Christopher Wray was sworn in as the eighth Director of the FBI one year ago. He took the position as America’s top G-man after the national meltdown over the firing of former director James Comey. President Trump fired Comey on May 9, and 29 days later, while still learning to navigate the turbulent waters of the swamp, he formally announced his intention to nominate Wray.

Twenty-nine days is hardly enough time to find a good nanny, but the fledgling Administration not yet five-months-old found their man and placed their bets on Wray’s stellar reputation as a senior government lawyer from the Department of Justice.
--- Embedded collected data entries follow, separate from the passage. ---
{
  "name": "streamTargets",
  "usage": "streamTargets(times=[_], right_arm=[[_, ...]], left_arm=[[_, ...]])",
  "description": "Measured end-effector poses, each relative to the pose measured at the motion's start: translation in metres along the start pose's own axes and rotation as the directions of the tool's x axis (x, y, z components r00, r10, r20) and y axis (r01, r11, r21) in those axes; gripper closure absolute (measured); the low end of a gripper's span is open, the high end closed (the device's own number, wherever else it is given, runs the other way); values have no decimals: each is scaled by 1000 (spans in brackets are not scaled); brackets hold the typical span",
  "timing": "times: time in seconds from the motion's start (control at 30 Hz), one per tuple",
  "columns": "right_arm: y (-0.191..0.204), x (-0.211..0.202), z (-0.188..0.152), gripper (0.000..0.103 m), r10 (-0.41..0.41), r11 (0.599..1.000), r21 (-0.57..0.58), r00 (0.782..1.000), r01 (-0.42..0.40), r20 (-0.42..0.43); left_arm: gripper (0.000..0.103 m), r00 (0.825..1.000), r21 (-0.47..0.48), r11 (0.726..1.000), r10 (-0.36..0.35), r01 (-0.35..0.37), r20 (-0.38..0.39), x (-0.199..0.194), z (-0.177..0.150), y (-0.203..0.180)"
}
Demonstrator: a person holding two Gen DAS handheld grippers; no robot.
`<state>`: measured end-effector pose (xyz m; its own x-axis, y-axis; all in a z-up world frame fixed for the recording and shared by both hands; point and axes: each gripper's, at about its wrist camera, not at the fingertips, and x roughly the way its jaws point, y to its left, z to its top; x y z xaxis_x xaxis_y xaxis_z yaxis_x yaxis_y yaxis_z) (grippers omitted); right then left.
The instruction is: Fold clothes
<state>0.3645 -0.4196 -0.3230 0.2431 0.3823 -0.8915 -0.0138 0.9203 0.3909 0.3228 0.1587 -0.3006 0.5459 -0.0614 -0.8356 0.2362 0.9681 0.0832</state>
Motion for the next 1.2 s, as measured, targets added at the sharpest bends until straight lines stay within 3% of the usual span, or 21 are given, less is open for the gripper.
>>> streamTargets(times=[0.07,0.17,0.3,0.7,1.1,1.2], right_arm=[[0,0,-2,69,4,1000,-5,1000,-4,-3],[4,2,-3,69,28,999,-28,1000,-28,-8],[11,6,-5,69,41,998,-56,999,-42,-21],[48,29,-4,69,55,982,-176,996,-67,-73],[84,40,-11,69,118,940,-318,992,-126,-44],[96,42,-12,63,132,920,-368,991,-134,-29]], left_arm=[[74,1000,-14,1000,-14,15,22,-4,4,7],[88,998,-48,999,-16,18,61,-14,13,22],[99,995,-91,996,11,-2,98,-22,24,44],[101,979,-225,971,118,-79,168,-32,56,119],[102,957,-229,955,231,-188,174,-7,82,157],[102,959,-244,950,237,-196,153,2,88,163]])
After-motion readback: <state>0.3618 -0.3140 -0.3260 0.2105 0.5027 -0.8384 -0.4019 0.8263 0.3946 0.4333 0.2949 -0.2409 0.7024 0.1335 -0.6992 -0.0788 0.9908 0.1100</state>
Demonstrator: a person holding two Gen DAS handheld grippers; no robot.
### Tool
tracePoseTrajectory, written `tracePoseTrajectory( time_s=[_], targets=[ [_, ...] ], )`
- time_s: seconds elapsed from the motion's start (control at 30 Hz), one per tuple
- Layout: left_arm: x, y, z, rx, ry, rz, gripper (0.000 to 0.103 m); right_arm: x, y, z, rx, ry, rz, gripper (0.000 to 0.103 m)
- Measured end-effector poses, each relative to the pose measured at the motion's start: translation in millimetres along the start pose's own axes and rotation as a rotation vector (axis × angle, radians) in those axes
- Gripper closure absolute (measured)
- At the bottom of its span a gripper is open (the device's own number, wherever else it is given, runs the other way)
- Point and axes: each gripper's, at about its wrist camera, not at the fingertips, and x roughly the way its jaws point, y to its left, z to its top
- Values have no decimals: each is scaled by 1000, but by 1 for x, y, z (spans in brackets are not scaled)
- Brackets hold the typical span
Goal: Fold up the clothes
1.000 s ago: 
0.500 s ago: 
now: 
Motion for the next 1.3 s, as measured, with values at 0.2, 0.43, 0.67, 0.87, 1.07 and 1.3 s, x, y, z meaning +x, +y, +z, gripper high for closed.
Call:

Wray was a winner on paper, and because grandstanding is what they do, senators on both sides of the aisle fawned over him, receiving assurances he would maintain his independence from Trump. For being in the right place at the right time, Wray was confirmed by the Senate by a vote of 92-5, and on Aug. 2, 2017, he was sworn in as FBI Director.

In the rush to make the FBI right again, everyone, it seemed, got what they wanted. The politicians were happy. The Administration put out another fire, and the DOJ got another DOJ attorney to take control of the FBI. But a year later, now that the mass hysteria over Comey’s firing has subsided, what exactly did the FBI agents get out of all that drama?

As a former FBI agent, I am sorry to report that what they got was more of the same, in the form of yet another company lawyer from the DOJ, at a time when what the agents really needed was leadership in the form of someone who was actually an FBI agent. And because Wray’s ten-year term won’t expire until the year 2027, it is also my duty to report that, sadly, an entire generation of FBI agents will never know what it’s like to be led by one of their own.

FBI Directors And The DOJ

Since officially becoming the Federal Bureau of Investigation 83 years ago, the FBI has had a total of eight Directors. Only two of them had ever served as FBI agents (other agents have taken the top job but only briefly to keep the seat warm as “Acting Director”).

Clarence M. Kelley, a law school graduate and Navy veteran during World War II, was the FBI’s first Agent-Director. He wore the badge of FBI Special Agent over a 21-year period before permanently replacing J. Edgar Hoover as the top G-man in the mid-1970s. That was 40 years ago — before many FBI agents on the job today were even born.

After Director Kelley, the only other FBI Director who rose from the ranks of the FBI was Louis J. Freeh. He was an agent, federal prosecutor, and federal judge before he was sworn in as FBI Director. Director Freeh served for almost eight years before stepping down in June 2001. For the last 17 years, the FBI has been controlled by Directors who never served a single day as an FBI agent – Robert S. Mueller, III, followed by Comey, and now Wray.

All three were senior government lawyers from the DOJ before their appointments as FBI Director, and as lawyers in charge of the FBI, they set the top-to-bottom tone for an organization that is spending more time defending itself than celebrating its victories.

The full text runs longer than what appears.